According to a press release from the West Virginia Wing of the Civil Air Patrol, the Air Force Rescue Coordination Center at Tyndall Air Force Base, Fla., alerted state CAP Sunday, Nov. 29, about an aircraft that was reported missing after it departed from a Texas airport on Nov. 23.
The male pilot and his aircraft, a Piper PA-30 twin engine, took off from Dalhart Municipal Airport near Dalhart, Texas, and was flying to Virginia. The pilot did not file a flight plan, but CAP has information as to the flight path of the aircraft, and will be searching a high probability area in Southern West Virginia.
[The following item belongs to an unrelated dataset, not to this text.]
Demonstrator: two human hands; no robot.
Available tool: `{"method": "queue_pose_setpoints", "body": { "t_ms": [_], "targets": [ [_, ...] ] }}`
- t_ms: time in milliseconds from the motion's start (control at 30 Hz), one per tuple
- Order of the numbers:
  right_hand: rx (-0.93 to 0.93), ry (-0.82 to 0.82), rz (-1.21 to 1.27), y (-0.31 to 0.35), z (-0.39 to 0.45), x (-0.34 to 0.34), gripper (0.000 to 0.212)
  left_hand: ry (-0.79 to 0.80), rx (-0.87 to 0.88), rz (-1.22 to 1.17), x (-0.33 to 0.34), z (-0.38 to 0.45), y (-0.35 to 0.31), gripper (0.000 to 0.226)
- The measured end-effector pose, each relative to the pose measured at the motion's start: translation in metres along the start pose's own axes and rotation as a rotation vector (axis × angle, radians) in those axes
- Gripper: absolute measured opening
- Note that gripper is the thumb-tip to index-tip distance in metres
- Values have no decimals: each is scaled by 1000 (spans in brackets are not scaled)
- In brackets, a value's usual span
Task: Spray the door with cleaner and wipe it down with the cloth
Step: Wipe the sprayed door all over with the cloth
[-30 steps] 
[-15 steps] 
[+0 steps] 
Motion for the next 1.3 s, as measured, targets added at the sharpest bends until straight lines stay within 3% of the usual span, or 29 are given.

Six CAP aircraft from the West Virginia Wing flew missions all day Sunday. Three aircraft are expected to conduct search missions Tuesday, Dec. 1, depending on the weather. State CAP Ground Teams from Beckley and Charleston will work with an E-Team from the West Virginia Department of Homeland Security and Emergency Services.
A CAP aircraft with the Airborne Real-time Cueing Hyperspectral Enhanced Reconnaissance, or ARCHER, system from the Pennsylvania Wing of Civil Air Patrol has also been alerted, and will arrive Tuesday morning at the North Central West Virginia Regional Airport in Bridgeport.
Hyperspectral imaging in an aerial application allows an operator to program into an on board computer the “spectral signature” of an object. A sensitive HSI camera on board can then detect and pinpoint any object on the ground that match the signature.
The HSI sensor is also capable of detecting anomalies, objects significantly different from the background in which they are located, as well as change detection, detecting changes over time through a pixel-by-pixel comparison. Data on possible “hits” that match the spectral signature, anomalies, or changes can be processed in real-time, stored and analyzed, and transmitted to ground teams.
Civil Air Patrol, the official auxiliary of the U.S. Air Force, is a nonprofit organization with 58,000 members nationwide. CAP, in its Air Force auxiliary role, performs 90 percent of continental U.S. inland search and rescue missions as tasked by the Air Force Rescue Coordination Center and was credited by the AFRCC with saving 72 lives in fiscal year 2009.
Its volunteers also perform homeland security, disaster relief and counter-drug missions at the request of federal, state and local agencies. The members play a leading role in aerospace education and serve as mentors to more than 23,000 young people currently participating in CAP cadet programs. CAP has been performing missions for America for 68 years.